II.B.1. Product Characterization The pulp and paper industry produces primary products – commodity grades of wood pulp, printing and writing papers, sanitary tissue, industrial-type
papers, containerboard and boxboard – using cellulose fiber from timber or purchased or recycled fibers. The two steps are pulping and paper or paperboard manufacturing.
Pulping
Pulping is the process of dissolving wood chips into individual fibers by chemical, semi-chemical, or mechanical methods. The particular pulping process used affects the strength, appearance, and intended use characteristics of the resultant paper product. Pulping is the major source of environmental impacts in the pulp and paper industry.
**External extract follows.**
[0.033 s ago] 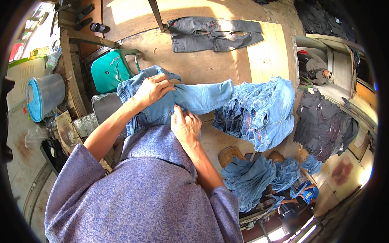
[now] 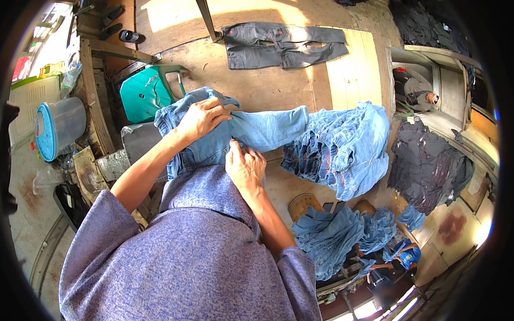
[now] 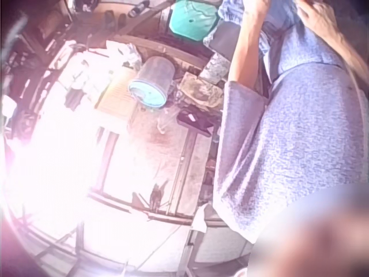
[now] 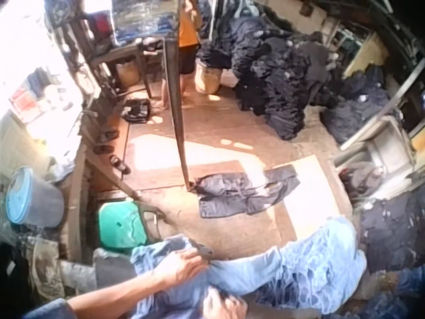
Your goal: The person marks multiple pairs of light blue jeans with a white marker while standing at a workbench. They pick up each pair, unfold it, make marks on the fabric, and place it back on the pile.
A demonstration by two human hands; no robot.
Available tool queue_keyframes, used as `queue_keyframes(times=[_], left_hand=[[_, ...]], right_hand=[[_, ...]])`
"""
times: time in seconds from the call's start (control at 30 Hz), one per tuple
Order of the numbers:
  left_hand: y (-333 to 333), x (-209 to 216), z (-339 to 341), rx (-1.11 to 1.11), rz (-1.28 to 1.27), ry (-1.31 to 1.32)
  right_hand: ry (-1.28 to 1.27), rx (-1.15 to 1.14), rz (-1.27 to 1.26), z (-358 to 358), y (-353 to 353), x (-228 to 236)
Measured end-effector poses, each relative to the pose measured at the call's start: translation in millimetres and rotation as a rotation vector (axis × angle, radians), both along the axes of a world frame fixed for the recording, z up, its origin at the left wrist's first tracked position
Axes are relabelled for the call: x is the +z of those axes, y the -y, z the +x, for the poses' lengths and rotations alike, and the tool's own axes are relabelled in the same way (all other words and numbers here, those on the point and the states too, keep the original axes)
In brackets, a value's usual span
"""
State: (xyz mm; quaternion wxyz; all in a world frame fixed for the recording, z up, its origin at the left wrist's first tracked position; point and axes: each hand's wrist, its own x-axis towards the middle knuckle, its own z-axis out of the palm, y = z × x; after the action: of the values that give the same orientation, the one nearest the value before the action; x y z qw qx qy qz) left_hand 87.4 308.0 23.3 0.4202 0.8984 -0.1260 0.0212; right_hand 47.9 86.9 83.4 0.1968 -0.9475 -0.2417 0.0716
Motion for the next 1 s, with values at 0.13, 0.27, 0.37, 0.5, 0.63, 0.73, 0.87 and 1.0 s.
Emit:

There are more than a dozen different pulping processes in use in the U.S.; each pulping process has its own set of process inputs, outputs, and resultant environmental concerns. Table 2 provides an overview of the major pulping processes and the main products that they produce.The pulp manufacturing process is the major source of environmental concern for this industry. For example, a bleached kraft pulp mill requires 4,000-12,000 gallons of water and 14-20 million Btu of energy per ton of
pulp, of which roughly 8-10 million Btu typically are derived from biomassderived fuel from the pulping process (Pulp and Paper, 2001). Across all facilities in SIC 26, the pulp, paper, and allied products industry is the largest consumer of process water and the third largest consumer of energy (behind the chemicals and metals industries) (U.S. Department of Commerce, 2000
and U.S. Department of Energy, 2000). The high use of water and energy, as well as the chemical inputs described in Section III, lead to a variety of environmental concerns.